**ASSIGNMENT**
Every line of the entries below that carries the string "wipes" should be copied.

**TASK INPUTS**
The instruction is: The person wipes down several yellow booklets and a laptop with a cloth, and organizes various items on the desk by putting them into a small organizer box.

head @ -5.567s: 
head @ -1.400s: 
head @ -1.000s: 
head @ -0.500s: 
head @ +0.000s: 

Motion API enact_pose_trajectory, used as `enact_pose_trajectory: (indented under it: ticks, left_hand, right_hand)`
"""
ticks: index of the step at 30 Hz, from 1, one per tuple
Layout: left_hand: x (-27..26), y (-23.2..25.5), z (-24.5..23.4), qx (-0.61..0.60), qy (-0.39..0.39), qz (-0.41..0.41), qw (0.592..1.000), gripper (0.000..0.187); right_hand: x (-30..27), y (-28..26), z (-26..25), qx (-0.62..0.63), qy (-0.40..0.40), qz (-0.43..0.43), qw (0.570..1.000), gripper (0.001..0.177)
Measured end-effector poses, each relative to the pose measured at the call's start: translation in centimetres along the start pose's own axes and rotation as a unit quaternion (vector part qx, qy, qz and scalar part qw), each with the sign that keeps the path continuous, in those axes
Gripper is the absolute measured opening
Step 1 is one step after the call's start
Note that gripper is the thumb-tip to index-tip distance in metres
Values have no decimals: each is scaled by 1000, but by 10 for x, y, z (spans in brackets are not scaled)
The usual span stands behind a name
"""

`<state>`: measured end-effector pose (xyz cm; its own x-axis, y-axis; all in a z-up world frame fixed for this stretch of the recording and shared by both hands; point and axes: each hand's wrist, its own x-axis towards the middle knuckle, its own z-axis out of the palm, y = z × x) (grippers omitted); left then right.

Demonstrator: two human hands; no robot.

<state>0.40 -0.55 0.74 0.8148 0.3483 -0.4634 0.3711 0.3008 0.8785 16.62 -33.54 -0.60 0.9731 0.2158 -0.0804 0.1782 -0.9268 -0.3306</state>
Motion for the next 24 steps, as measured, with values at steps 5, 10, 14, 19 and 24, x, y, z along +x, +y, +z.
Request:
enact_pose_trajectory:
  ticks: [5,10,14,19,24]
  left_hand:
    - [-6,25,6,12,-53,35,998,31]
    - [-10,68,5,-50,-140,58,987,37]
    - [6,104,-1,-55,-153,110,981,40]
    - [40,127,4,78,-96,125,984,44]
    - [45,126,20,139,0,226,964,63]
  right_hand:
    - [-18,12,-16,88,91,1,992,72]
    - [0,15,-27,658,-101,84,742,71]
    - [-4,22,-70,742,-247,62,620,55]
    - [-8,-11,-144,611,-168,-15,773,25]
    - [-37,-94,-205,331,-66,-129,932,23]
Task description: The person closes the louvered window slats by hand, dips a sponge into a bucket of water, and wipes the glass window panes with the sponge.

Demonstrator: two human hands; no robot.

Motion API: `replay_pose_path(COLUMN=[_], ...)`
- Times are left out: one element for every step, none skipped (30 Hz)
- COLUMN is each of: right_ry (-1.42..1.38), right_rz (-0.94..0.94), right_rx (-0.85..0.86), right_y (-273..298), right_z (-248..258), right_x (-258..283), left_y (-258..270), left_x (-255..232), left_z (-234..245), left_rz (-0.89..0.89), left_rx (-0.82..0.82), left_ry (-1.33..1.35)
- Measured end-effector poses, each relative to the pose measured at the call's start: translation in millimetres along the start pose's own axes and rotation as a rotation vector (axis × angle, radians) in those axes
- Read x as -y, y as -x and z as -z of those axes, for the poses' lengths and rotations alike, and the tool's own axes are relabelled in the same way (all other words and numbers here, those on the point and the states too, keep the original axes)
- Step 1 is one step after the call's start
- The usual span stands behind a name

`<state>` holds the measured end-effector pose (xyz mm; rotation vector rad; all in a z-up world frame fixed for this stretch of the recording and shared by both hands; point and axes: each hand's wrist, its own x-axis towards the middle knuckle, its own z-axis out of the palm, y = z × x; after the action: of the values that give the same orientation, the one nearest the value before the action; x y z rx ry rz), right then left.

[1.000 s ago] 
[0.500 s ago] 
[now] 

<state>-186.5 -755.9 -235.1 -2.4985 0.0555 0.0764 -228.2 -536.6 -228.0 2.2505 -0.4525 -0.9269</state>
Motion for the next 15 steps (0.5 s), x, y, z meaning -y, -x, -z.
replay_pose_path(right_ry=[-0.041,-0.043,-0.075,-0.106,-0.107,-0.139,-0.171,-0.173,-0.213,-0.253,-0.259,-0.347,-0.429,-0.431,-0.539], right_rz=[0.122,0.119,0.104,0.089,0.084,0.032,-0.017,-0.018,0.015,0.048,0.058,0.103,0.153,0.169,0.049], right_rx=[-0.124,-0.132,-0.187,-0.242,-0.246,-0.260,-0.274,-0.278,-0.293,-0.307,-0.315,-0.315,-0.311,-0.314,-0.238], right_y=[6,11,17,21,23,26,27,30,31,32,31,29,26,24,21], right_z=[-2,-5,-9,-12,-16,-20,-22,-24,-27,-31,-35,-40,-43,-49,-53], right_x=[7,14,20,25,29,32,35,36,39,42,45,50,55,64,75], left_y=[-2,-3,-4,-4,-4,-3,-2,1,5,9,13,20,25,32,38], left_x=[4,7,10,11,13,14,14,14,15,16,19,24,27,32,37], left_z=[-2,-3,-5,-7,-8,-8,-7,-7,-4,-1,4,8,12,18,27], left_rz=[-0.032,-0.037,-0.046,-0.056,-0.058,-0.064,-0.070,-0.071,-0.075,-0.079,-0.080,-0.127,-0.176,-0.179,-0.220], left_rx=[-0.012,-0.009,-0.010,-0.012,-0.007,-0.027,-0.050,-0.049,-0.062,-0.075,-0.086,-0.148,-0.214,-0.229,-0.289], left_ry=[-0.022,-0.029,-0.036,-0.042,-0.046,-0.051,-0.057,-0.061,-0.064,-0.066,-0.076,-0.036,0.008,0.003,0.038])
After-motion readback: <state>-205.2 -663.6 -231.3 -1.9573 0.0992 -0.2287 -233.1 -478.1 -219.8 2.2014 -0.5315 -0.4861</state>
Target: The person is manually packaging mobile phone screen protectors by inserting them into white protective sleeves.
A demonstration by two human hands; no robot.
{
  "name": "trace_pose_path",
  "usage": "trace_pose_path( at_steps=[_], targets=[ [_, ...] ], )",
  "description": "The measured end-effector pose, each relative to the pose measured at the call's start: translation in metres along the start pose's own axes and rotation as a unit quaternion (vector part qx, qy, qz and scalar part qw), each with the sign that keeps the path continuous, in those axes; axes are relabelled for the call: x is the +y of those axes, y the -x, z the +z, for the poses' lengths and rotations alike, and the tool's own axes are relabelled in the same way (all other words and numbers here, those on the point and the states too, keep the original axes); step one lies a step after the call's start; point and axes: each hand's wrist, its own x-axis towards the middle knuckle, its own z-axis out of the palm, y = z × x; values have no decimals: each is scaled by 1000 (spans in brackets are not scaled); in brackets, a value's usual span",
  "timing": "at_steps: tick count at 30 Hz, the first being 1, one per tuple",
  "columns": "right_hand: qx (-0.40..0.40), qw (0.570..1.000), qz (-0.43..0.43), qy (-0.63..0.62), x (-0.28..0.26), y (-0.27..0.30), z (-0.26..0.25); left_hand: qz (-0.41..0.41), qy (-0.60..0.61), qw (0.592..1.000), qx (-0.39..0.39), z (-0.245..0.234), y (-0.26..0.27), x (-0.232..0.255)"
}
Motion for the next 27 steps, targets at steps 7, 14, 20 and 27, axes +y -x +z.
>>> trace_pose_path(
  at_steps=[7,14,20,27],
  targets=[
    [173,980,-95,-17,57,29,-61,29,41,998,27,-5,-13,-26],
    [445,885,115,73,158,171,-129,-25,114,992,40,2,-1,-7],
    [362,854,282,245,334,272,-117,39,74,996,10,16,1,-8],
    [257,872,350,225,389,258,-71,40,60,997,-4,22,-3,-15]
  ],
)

**SOLUTION TO THE PROBLEM**
The instruction is: The person wipes down several yellow booklets and a laptop with a cloth, and organizes various items on the desk by putting them into a small organizer box.
Task description: The person closes the louvered window slats by hand, dips a sponge into a bucket of water, and wipes the glass window panes with the sponge.

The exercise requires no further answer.